Er wartete einige Sekunden, in denen er unheilvoll in die Runde von Nachwuchsheilern blickte und sie somit ganz schön nervös machte.
"Dieser Hoffnungslose hier", dabei wies er auf den Patienten im Bett, "kann von Glück reden, dass er überhaupt noch am Leben ist. Obwohl es sicherlich unwahrscheinlich ist, dass er irgendwann noch einmal sprechen, geschweige denn seine Umwelt wahrnehmen und mit ihr interagieren wird, denn sein Gehirn besteht nur noch aus Matsch. Die Ursache war die relativ starke Einwirkung eines selbstausgesprochenen Fluches aus nächster Nähe. Wahrscheinlich wäre es besser gewesen, wenn er nicht gerettet worden wäre. So gesehen…"
"Äh, Sir? Heiler Bertram?"
"Was ist denn?" fuhr Bertram den jungen Heiler an, der es gewagt hatte ihn zu unterbrechen.
"Ich glaube der Hoffnungslose will uns was sagen."
Alle Augen richteten sich auf den Patienten, der nun den Mund leicht geöffnet hatte. Es schien so, als würde er versuchen Wörter zu formulieren. Alle Anwesenden traten näher, um besser verstehen zu können, doch kein einziger hörbarer Laut trat über seine Lippen.
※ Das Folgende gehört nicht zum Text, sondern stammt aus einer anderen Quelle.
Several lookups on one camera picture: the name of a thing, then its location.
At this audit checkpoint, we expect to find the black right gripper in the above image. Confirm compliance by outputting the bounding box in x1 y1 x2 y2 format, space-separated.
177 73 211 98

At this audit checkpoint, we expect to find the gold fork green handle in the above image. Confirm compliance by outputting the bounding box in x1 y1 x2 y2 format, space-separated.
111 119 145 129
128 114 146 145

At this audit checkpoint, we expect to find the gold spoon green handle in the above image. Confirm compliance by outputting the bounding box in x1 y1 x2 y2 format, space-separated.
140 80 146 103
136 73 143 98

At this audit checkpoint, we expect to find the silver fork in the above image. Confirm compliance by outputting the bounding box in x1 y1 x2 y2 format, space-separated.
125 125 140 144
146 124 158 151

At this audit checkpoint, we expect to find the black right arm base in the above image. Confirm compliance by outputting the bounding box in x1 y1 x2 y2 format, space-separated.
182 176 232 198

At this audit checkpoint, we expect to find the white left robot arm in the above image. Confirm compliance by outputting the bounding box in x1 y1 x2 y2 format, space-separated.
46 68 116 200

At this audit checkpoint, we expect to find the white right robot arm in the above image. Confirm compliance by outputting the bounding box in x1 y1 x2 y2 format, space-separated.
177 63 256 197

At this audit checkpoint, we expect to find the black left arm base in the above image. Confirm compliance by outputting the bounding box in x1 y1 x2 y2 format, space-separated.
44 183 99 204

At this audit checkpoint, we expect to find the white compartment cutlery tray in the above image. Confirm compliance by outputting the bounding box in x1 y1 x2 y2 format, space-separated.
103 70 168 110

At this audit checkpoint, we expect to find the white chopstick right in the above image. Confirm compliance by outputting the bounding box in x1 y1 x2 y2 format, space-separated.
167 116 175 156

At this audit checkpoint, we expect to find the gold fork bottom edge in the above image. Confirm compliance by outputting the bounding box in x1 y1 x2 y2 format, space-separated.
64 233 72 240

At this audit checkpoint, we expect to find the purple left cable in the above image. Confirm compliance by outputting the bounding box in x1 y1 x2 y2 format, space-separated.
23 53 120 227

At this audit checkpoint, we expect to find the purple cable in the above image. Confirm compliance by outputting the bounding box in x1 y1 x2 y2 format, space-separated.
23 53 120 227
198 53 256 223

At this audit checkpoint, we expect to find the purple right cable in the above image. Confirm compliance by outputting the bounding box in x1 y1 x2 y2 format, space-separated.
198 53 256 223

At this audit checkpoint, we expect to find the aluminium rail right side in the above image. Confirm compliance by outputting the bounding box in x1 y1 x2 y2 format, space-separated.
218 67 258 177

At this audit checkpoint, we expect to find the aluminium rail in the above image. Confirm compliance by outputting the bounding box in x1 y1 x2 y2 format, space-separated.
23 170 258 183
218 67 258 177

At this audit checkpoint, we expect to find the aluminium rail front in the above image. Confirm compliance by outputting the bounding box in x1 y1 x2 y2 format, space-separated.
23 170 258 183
Schließlich richtete die Gruppe ihre Aufmerksamkeit wieder auf Bertram. Wenn jemand wusste was das alles zu bedeuten hatte, dann musste er das sein oder zumindest schienen sie das zu hoffen. Denn er hatte sich offensichtlich bereits bei der Diagnose, dass der Hoffnungslose nie wieder eine Reaktion auf seine Umgebung zeigen würde, ordentlich getäuscht.
"Wie ich schon sagte, es ist nur noch Matsch von seinem Gehirn übrig", war Bertrams einzige Erklärung. Damit ging er an seinen Schützlingen vorbei zum nächsten Patienten.